The Height of Absurdity

Is it possible to invent or suppose greater absurdities than those here mentioned? Nevertheless, in order not to prolong this address, I shall only present a few of the cases which are cited in abundance in these little booklets (opusculos), distributed in great profusion among our people. What logic, what reasoning can we expect of minds nurtured with such absurdities, fed up with fakes of such puerile nature that one can hardly believe them to have been narrated by men of simple common sense?

The mattress where San Vicente died has become possessed of the virtue of making miracles; by merely lying on it on different occasions over 400 sick persons afflicted with various diseases became well (p. 32).

One time when San Antonio de Padua preached on the seashore it happened “that the fishes to whom he preached came out of the water and heard him with all attention.” No devotee ever doubts the coming out of fishes, nor does he interests himself in the solution of the physical, physiological, linguistic, and especially logical aspects of such an event, but the Novena to the Saint confirms it so (p. 20).

This lecture would be unduly prolonged if I were to mention all the absurdities that appear in the Novenas of which I have quite a collection, which constitute a real array of documents of positive usefulness for the history of the superstition which I have scarcely touched upon here. With what has been said there is enough to explain the origin of the immorality, the real cause of the predisposition to vice, the absence of a sense of responsibility, the natural explanation of what incomprehensible character formed of a mixture of sentiments which the missionaries have contributed to the Filipino, Indio, Spaniard, and Chinese, all influenced by the injurious spirit which pervades all that literature which is completely antagonical to reason. Such, and not the lay education, is responsible for this evil.

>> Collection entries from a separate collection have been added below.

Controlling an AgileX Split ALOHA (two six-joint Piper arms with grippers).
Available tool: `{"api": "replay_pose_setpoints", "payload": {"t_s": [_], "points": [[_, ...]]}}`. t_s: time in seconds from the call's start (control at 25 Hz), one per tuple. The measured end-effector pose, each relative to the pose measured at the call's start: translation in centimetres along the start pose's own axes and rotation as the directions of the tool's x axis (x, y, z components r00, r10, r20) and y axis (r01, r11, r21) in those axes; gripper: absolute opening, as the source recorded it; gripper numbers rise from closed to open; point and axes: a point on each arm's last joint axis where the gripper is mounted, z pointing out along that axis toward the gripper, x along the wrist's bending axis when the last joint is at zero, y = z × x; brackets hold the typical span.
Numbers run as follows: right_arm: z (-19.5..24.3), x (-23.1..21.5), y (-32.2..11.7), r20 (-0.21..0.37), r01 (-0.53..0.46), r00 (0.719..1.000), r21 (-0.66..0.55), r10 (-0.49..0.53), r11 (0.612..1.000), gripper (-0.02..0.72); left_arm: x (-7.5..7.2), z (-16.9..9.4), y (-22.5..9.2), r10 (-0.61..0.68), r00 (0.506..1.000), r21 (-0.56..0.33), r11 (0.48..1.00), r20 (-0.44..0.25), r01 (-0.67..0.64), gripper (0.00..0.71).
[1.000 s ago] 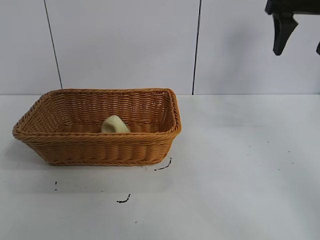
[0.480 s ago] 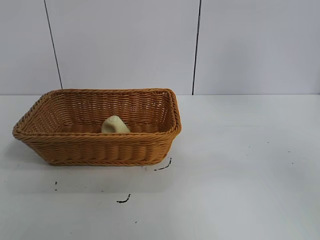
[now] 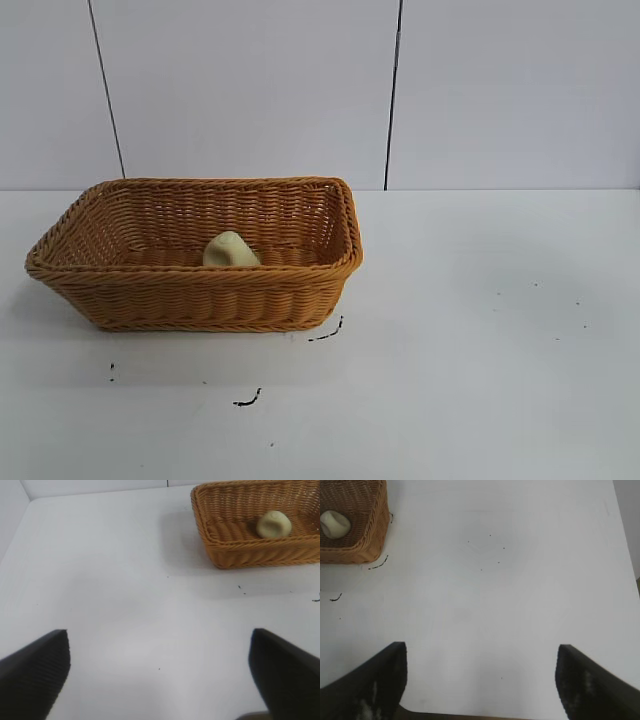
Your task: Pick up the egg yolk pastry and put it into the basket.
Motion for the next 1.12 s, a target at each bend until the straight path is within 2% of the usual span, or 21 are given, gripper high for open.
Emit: {"api": "replay_pose_setpoints", "payload": {"t_s": [0.16, 0.32, 0.56, 0.76, 1.12], "points": [[1.2, -0.2, -3.6, 0.002, 0.002, 1.000, -0.097, -0.001, 0.995, 0.582, 0.0, 0.0, 0.0, 0.000, 1.000, 0.000, 1.000, 0.000, 0.000, 0.697], [3.4, -0.3, -6.2, 0.002, 0.001, 1.000, -0.100, -0.001, 0.995, 0.582, 0.0, 0.0, 0.0, 0.000, 1.000, 0.000, 1.000, 0.000, 0.000, 0.697], [3.3, -0.3, -6.6, 0.008, 0.008, 1.000, -0.137, -0.007, 0.991, 0.582, 0.0, 0.0, 0.0, 0.000, 1.000, 0.000, 1.000, 0.000, 0.000, 0.697], [2.3, -0.3, -7.4, 0.007, 0.009, 1.000, -0.219, -0.008, 0.976, 0.582, 0.0, 0.0, 0.0, 0.000, 1.000, 0.000, 1.000, 0.000, 0.000, 0.697], [2.3, -0.3, -7.4, 0.006, 0.009, 1.000, -0.222, -0.008, 0.975, 0.582, 0.0, 0.0, 0.0, 0.000, 1.000, 0.000, 1.000, 0.000, 0.000, 0.697]]}}
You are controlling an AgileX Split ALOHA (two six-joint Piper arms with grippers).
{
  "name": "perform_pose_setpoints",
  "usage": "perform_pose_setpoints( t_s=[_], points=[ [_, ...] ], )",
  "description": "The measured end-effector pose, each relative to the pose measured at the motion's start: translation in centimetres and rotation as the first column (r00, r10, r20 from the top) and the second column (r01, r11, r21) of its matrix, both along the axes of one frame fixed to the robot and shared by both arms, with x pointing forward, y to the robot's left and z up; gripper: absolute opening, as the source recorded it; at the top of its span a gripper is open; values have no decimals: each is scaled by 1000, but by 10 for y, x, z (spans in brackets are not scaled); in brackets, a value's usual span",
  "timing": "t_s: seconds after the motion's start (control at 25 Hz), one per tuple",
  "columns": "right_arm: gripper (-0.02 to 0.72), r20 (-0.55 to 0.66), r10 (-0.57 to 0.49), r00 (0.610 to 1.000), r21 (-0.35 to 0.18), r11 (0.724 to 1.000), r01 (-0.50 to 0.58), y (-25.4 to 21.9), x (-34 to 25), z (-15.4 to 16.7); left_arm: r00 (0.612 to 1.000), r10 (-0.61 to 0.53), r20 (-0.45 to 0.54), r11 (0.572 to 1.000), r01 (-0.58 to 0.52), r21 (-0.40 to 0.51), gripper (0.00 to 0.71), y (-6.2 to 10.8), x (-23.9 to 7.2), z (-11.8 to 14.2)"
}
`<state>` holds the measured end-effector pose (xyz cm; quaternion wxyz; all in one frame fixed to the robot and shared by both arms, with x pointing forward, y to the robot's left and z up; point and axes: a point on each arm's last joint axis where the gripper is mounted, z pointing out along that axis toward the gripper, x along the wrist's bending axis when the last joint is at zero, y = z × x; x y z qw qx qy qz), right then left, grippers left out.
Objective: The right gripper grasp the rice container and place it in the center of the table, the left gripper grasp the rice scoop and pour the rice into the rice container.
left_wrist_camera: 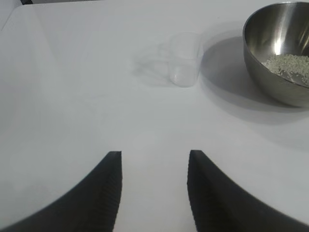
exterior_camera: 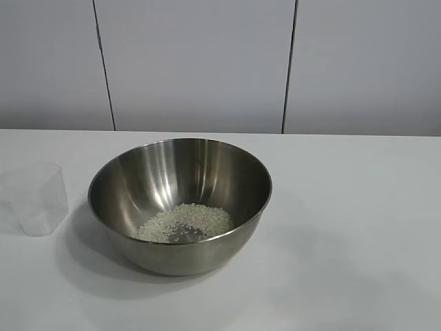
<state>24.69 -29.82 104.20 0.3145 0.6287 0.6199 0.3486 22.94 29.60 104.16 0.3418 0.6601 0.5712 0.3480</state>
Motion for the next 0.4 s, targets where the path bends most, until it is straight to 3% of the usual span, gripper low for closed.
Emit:
perform_pose_setpoints(
  t_s=[0.4],
  points=[
    [452,0,0,1000,0,1000,0,0,0,0,1000,0,6,1000,0,-1,318,0,0,1]
  ],
)
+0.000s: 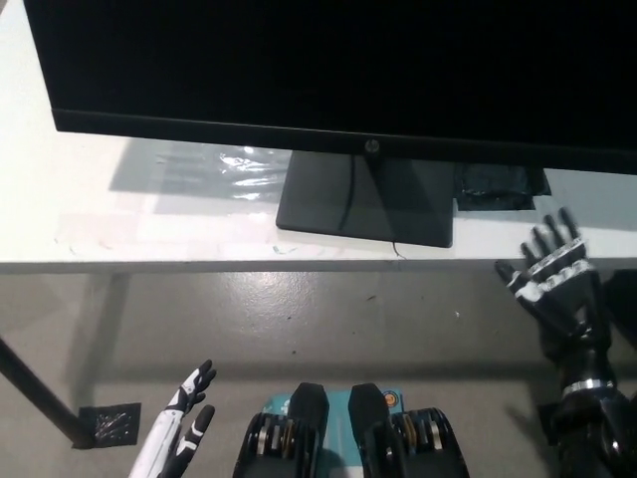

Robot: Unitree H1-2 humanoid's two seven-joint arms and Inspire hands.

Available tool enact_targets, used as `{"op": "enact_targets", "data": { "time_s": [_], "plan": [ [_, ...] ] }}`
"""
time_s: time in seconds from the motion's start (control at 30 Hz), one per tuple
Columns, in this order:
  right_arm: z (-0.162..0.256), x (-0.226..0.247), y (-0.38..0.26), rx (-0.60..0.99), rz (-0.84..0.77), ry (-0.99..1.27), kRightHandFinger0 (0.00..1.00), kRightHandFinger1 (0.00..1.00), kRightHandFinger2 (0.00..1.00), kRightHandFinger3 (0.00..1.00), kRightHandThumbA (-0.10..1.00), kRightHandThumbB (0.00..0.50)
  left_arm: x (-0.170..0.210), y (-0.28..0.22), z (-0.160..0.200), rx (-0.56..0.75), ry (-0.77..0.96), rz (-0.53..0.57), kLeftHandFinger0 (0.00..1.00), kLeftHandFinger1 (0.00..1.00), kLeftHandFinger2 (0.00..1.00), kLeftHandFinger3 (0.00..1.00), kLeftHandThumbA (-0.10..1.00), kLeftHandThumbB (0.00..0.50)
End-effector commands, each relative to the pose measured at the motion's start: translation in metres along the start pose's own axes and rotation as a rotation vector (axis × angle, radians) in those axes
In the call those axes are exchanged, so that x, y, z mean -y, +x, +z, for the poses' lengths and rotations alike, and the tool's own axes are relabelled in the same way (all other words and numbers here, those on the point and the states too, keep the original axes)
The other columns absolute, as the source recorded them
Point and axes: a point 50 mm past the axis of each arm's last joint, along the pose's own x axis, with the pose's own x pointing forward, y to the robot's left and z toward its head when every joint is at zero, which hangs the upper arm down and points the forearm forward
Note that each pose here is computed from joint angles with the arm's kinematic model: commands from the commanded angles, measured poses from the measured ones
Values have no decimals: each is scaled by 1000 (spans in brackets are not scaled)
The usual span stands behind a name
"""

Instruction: The monitor is being placed at the center of the desk and the robot uses its right hand to grab on the right side of the monitor and tilt the angle of the montior sideways.

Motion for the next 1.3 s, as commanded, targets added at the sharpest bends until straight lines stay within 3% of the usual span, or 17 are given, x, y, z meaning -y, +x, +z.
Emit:
{"op": "enact_targets", "data": {
  "time_s": [0.0, 0.5, 0.63, 1.27],
  "plan": [
    [3, -11, 13, -8, 59, 9, 1000, 1000, 1000, 1000, 1000, 308, -10, 7, 8, 67, 4, 17, 1000, 1000, 1000, 1000, 1000, 224],
    [31, -10, 37, 42, 59, 72, 1000, 1000, 1000, 1000, 1000, 276, -11, 9, 9, 69, 7, 12, 1000, 1000, 1000, 1000, 1000, 226],
    [47, -10, 45, 84, 62, 83, 1000, 1000, 1000, 1000, 1000, 246, -12, 9, 8, 68, 13, 11, 1000, 1000, 1000, 1000, 1000, 227],
    [96, 10, 77, 158, 52, 78, 1000, 1000, 1000, 1000, 1000, 250, -10, 6, 6, 54, -6, 12, 1000, 1000, 1000, 1000, 1000, 243]
  ]
}}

I am not here to formulate theories or to speak of a capricious hypothesis. Before an audience such as this which I have the honor to address, I need to weigh the value of my words and of my judgment. For this reason I have cited facts, repeating the exact words, not of the profane literature composed of the anonymous Corridos whose detrimental influence is well known, but the authentic texts of Novenas authorized by the ecclesiastical censorship for not containing anything contrary to sane morals, as it is said in the permits granted for their printing.

Nor have I thought for a moment of mixing religion in my criticism; nor is it in my power to vary the results or consequences that may result from the facts mentioned in the Novenas, which are the literature responsible for this state of puerile mentality, absolutely inadequate for an understanding of morals, composed of matter that paralyzes, rather than bring out, progress.

Morals is nothing but the triumph over one's self, thru which man does what he should and not what he wishes. In the immoral man there is no struggle between two tendencies, one against evil and the other against good. There is only the instinctive tendency; there is no rational control in opposition. What mastery over self does a man have who for the purpose of controlling his habit of dirty and obscene speech seeks the intervention of a saint? Lacking in will, dispossessed of any idea of struggle with himself, how can he triumph over himself? Slave to his own passions it might have seemed that the only thing that might control him was the punishment in store in future life; but this fear does not preoccupy him in the least since at the same time that he is threatened with eternal fire he is told the manner of evading it without ceasing to do evil.